**What the task requires:**
After finding the line with "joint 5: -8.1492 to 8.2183" in the data below, set down exactly each line through the one with "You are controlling", inclusive, and stop there.

Dataset entries:
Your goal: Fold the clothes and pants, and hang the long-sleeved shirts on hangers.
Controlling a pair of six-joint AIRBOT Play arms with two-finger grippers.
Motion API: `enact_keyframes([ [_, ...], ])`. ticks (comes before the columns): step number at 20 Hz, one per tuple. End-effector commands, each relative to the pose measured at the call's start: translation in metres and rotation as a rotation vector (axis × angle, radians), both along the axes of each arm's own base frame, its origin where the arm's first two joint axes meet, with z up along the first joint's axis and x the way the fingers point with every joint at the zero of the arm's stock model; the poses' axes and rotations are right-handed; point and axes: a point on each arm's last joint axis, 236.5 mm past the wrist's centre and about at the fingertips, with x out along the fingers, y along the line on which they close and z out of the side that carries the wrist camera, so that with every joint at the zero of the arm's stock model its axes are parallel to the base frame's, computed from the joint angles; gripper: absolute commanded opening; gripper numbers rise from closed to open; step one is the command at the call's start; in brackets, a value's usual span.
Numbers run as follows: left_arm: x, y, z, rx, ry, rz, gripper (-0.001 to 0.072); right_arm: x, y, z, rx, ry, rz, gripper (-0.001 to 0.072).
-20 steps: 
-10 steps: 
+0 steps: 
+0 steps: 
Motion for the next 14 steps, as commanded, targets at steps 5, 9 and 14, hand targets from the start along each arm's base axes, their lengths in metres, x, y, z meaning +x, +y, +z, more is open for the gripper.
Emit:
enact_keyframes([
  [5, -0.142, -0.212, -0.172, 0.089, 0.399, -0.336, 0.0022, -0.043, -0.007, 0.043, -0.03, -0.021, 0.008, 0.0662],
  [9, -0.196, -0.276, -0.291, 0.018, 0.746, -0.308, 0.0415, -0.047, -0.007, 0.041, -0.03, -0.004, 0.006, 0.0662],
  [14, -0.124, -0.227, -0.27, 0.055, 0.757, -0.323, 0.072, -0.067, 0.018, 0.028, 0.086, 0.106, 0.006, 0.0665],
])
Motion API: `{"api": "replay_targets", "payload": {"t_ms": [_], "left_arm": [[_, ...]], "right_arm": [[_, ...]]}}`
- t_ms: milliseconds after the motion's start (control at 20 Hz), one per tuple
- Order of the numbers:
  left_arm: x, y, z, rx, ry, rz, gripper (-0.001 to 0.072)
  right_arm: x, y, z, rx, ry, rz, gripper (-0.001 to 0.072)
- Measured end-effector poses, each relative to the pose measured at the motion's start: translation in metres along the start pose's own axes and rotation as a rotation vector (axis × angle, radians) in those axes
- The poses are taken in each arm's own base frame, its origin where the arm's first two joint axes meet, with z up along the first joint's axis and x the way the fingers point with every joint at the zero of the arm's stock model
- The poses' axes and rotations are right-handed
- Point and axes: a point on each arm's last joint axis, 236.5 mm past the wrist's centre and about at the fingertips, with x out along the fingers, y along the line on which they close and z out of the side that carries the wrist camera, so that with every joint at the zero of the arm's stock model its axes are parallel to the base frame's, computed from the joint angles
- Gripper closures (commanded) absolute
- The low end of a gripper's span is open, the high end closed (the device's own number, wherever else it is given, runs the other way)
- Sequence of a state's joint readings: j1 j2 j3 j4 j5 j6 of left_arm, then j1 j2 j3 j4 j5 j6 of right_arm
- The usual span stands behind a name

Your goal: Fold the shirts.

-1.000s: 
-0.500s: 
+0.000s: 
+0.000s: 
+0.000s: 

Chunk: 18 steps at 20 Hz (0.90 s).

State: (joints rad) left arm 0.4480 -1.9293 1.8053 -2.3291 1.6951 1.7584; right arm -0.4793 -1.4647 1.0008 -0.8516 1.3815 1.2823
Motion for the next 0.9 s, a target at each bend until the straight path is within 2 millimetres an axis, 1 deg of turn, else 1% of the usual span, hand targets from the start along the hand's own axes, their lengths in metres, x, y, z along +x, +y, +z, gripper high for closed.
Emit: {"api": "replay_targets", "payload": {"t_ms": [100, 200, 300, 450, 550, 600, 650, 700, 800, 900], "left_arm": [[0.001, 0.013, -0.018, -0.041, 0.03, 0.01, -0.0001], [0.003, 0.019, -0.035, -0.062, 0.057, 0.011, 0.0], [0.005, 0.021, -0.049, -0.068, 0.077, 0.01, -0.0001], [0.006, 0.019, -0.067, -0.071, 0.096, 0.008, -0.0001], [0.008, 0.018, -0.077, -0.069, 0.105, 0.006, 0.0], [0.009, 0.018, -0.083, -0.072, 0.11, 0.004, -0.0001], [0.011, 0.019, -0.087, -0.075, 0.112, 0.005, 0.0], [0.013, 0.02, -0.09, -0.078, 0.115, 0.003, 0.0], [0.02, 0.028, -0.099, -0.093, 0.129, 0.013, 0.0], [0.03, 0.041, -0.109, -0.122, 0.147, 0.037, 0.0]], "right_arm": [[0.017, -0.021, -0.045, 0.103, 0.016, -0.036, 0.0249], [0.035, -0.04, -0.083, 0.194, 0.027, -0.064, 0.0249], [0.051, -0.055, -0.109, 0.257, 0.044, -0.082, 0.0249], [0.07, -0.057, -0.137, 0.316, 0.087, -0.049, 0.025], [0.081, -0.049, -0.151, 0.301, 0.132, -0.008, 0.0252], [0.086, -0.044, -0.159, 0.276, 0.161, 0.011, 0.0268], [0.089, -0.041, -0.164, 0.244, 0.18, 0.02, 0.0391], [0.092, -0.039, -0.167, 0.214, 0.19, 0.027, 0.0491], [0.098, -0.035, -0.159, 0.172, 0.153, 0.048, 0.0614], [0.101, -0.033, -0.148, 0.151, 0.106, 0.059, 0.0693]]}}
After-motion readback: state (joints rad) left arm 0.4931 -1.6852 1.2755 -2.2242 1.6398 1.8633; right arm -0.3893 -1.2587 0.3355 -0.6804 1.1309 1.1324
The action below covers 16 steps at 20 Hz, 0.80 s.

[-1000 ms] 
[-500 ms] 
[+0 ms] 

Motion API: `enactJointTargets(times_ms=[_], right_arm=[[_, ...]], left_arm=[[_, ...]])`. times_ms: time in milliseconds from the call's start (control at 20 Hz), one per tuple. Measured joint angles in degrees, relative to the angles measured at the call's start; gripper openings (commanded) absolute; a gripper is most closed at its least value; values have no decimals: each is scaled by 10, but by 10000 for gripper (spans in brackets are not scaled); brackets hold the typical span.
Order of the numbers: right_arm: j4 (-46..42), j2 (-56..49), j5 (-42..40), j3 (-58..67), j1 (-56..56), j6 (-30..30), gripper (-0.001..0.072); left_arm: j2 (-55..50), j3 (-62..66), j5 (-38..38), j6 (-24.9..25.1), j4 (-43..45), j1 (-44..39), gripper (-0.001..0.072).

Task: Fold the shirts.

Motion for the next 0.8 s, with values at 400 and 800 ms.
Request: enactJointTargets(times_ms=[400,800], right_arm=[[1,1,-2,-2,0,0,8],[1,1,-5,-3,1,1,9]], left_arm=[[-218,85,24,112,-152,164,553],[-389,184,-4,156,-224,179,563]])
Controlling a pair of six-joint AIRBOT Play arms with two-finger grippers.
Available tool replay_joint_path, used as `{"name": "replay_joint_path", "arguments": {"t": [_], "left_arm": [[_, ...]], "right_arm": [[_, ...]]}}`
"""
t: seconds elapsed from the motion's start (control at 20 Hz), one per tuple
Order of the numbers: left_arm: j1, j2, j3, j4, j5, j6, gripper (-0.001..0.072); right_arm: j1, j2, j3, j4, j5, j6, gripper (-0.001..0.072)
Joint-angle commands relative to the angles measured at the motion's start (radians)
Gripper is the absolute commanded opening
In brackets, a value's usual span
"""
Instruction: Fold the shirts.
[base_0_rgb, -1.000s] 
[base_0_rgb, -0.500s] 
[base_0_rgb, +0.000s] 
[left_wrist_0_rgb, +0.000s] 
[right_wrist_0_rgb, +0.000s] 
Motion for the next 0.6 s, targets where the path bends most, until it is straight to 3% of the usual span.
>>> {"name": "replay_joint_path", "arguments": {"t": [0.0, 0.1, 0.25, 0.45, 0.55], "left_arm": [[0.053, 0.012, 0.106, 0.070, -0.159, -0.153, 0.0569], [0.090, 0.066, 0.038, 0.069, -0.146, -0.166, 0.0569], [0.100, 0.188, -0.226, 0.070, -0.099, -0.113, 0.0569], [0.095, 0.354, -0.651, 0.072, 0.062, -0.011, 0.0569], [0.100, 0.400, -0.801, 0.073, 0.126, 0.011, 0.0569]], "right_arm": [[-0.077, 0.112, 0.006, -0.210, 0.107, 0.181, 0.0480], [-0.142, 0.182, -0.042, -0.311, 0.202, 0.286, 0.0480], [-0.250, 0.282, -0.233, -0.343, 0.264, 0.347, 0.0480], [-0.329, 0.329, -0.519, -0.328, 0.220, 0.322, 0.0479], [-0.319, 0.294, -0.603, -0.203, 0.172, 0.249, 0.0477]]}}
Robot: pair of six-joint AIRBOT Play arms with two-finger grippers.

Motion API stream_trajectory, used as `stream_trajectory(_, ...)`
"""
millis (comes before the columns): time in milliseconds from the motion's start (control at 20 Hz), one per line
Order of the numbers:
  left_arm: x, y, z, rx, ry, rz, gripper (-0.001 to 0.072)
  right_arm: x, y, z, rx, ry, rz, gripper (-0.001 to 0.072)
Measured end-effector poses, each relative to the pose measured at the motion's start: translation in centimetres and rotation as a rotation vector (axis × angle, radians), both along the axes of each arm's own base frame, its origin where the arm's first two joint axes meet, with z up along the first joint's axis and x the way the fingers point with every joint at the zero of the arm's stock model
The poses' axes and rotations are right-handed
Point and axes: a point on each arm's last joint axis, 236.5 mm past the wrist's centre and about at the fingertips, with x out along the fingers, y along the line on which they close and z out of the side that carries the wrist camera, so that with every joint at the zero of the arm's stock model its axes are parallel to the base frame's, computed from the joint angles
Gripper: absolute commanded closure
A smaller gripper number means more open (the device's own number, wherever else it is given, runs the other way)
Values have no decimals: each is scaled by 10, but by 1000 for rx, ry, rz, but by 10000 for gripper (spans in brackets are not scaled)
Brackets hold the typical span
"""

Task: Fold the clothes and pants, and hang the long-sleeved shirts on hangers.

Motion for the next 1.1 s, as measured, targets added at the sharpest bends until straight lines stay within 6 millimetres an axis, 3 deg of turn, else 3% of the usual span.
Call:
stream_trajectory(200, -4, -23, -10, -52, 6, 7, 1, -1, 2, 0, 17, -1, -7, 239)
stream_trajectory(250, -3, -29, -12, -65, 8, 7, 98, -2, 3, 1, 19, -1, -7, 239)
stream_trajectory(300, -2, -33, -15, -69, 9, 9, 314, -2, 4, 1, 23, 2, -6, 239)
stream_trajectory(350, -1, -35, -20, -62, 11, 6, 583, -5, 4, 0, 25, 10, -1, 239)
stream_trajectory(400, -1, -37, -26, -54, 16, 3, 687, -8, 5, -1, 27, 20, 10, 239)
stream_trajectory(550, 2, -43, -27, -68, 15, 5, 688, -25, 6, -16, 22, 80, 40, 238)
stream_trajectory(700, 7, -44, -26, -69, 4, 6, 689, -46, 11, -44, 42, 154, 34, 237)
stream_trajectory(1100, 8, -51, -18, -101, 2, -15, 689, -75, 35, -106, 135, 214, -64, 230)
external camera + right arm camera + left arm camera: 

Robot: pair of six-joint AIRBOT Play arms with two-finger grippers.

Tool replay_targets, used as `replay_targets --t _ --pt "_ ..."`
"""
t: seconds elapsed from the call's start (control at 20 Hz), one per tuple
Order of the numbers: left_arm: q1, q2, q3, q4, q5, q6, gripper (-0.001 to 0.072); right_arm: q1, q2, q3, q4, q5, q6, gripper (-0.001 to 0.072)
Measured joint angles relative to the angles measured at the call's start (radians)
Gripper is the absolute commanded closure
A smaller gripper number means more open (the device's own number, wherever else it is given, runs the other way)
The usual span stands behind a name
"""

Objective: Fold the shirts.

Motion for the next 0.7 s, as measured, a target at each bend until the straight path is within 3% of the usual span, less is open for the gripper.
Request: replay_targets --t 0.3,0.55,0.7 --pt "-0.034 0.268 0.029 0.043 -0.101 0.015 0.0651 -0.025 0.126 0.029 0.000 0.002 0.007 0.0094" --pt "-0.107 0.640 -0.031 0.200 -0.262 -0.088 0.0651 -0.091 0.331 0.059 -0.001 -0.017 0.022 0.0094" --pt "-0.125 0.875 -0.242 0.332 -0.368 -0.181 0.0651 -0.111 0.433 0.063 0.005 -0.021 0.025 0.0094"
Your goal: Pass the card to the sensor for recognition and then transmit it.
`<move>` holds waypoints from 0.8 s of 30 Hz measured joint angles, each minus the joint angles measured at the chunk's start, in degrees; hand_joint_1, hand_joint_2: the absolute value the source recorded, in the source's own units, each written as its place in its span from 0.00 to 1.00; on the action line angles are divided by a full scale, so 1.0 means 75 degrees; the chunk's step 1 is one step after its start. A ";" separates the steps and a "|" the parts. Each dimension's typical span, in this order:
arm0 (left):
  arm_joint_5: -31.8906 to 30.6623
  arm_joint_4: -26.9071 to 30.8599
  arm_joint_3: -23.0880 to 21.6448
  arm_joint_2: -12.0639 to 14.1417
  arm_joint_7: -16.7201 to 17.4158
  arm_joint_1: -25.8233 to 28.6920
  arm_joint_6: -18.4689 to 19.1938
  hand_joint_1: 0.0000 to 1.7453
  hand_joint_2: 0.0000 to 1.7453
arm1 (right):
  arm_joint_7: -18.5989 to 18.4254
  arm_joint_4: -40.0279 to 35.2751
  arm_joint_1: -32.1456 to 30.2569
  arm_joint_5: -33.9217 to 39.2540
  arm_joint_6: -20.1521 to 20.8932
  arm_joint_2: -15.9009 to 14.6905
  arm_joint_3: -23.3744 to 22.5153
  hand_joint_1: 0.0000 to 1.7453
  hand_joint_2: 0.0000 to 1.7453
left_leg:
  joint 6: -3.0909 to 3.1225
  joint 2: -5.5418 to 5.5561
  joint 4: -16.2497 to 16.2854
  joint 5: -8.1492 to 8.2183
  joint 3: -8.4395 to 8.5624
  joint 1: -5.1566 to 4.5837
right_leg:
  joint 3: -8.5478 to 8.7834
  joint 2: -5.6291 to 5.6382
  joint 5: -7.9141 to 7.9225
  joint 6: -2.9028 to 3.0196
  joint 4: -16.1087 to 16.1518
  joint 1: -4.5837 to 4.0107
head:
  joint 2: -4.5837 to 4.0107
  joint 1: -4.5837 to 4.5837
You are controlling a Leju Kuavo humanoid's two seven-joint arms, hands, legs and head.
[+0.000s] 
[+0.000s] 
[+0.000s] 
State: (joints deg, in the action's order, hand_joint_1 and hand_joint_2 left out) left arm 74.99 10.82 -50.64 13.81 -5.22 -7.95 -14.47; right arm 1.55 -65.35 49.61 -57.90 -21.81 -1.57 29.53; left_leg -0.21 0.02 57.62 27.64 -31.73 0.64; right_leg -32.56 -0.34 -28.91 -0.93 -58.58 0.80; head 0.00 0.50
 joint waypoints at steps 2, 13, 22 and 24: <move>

**Solution to the problem:**
  joint 5: -8.1492 to 8.2183
  joint 3: -8.4395 to 8.5624
  joint 1: -5.1566 to 4.5837
right_leg:
  joint 3: -8.5478 to 8.7834
  joint 2: -5.6291 to 5.6382
  joint 5: -7.9141 to 7.9225
  joint 6: -2.9028 to 3.0196
  joint 4: -16.1087 to 16.1518
  joint 1: -4.5837 to 4.0107
head:
  joint 2: -4.5837 to 4.0107
  joint 1: -4.5837 to 4.5837
You are controlling a Leju Kuavo humanoid's two seven-joint arms, hands, legs and head.

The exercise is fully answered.